“Goedemorgen” zeg ik, “dobroho ranku” klinkt het uit m’n smartphone die midden op tafel ligt en, bij gebrek aan mensen die zowel Nederlands als Oekraïens machtig zijn, voor ons tolkt.
Het gezin tegenover me, een moeder en haar twee dochters van tien en zeventien, heeft er zeven dagen over gedaan om vanuit Kiev mijn kleine dorp te bereiken. Een vader is er niet meer. Een broer vecht aan het front. Het is behelpen wanneer je geen woorden gemeenschappelijk hebt. Gelukkig begrijpt iedereen aan tafel de betekenis van een knipoog, een glimlach, een doos met eten en een andere met kleren.

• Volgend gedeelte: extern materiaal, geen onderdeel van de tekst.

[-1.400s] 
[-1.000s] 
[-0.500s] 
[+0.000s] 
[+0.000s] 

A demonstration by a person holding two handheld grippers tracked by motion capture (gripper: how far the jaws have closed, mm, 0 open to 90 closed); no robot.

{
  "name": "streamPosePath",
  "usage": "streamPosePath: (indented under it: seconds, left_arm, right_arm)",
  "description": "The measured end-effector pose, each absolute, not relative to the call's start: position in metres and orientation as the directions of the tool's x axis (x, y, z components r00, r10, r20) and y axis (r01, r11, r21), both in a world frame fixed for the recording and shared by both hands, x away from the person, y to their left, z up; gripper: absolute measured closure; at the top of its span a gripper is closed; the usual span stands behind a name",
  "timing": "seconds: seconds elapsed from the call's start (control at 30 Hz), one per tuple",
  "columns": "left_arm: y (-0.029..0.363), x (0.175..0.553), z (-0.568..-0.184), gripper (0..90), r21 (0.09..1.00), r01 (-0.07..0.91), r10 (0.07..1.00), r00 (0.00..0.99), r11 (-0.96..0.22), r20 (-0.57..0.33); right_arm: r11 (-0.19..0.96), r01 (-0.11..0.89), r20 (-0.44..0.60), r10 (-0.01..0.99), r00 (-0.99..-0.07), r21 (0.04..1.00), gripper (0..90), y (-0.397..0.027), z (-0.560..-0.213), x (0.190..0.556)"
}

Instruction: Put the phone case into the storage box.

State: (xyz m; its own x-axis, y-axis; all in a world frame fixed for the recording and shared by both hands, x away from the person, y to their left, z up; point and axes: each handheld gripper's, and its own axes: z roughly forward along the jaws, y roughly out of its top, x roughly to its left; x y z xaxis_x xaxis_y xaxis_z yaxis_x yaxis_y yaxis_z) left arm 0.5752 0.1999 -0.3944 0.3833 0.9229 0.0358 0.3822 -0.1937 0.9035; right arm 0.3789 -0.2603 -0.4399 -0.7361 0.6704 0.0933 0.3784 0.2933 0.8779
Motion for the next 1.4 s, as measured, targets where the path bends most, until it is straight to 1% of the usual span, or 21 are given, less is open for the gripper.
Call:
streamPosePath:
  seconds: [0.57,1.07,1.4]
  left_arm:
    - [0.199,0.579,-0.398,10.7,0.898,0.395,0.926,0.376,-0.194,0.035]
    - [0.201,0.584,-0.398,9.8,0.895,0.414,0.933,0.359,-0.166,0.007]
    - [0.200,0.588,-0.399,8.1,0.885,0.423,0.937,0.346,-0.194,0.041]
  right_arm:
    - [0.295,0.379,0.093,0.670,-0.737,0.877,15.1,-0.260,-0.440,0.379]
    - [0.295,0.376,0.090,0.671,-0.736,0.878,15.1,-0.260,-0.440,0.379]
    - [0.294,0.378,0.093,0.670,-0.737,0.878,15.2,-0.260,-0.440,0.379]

De jongste dochter schuift een koe over haar ene en een varken over haar andere hand. De twee poppen beginnen een gesprek waarvan mijn telefoon de draad verliest. De oudste dochter neemt het tolken over met de hare en we begrijpen elkaar weer. De moeder houdt zich op de achtergrond. Haar hoofd zit bij de brokstukken uit het filmpje dat ze me zonet liet zien. Een video van wat ooit hun appartement moet geweest zijn.

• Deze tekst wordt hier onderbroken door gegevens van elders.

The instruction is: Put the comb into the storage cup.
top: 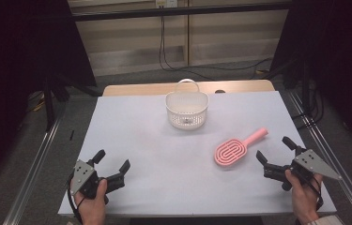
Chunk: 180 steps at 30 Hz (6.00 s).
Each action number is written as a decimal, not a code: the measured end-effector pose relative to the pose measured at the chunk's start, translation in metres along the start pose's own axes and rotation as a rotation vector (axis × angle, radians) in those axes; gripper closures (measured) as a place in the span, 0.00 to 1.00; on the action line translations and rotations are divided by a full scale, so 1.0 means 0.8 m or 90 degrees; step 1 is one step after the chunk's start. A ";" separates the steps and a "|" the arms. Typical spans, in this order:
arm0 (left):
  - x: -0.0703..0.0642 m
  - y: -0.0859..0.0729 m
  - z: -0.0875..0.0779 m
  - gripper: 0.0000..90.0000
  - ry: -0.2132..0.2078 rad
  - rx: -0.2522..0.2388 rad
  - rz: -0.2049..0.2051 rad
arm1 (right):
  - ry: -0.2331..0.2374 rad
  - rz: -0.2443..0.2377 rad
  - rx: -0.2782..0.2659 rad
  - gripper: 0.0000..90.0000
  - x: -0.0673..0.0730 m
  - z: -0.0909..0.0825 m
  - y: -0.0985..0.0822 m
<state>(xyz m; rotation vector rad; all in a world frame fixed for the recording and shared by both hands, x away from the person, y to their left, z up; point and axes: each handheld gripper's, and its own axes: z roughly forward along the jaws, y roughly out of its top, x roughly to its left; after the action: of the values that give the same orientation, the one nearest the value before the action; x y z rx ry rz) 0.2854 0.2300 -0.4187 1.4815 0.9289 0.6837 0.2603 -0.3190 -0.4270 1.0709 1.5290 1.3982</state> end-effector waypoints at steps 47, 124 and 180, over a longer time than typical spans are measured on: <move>-0.003 -0.002 0.005 0.03 -0.020 0.001 0.024 | 0.044 -0.025 -0.020 0.00 0.012 0.037 0.024; -0.003 -0.002 0.011 0.03 -0.032 0.005 0.025 | 0.125 -0.030 0.045 1.00 -0.007 0.141 0.044; -0.003 -0.003 0.014 0.03 -0.030 0.016 0.029 | 0.112 -0.114 0.472 1.00 -0.066 0.176 0.028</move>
<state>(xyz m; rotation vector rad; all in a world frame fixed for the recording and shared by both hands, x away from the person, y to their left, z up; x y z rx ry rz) 0.2931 0.2224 -0.4222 1.5386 0.8736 0.6694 0.4119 -0.3211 -0.4162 1.2034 2.3012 0.8176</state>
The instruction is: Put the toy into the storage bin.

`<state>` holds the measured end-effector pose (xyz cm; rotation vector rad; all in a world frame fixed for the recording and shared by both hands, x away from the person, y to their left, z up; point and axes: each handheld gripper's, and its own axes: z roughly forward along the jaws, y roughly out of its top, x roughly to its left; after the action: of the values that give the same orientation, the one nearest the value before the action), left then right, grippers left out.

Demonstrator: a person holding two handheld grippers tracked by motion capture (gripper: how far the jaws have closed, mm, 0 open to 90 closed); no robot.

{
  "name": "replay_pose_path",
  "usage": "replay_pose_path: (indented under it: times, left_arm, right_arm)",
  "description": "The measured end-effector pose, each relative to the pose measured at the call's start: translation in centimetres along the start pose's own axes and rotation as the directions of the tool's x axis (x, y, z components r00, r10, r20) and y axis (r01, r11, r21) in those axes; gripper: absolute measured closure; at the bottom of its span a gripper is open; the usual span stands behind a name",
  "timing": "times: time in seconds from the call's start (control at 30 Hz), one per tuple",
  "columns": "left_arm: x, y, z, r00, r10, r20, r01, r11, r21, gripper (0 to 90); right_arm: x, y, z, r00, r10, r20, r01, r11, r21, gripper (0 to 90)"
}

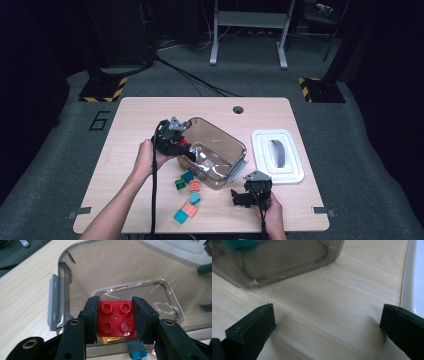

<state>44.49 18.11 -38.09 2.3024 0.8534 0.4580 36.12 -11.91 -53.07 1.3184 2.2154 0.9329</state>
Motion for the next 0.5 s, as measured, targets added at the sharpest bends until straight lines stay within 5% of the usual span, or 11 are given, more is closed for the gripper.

Ze verblijven in een huis, om de hoek van het mijne, dat iemand openstelde om hen op te vangen. Mijn vrouw en ik zijn hun ‘buddies’, de mensen die ze op weg zetten, helpen met school, boodschappen, de weg wijzen op straat, en doorheen de papiermolen. Wanneer we na hun tweede nacht in het huis nog even komen aankloppen geven ze ons als dank een doosje zoete stokjes. Het heeft mee de reis van Kiev naar België gemaakt, zat in de rugzak van een van de meisjes tijdens de bange nachten die ze in verschillende treinstations doorbrachten op weg naar hier. Het is een van de weinige tastbare herinneringen aan hun thuis en ik vraag me af hoe het mogelijk is dat het er zo verdomd vrolijk uit kan zien.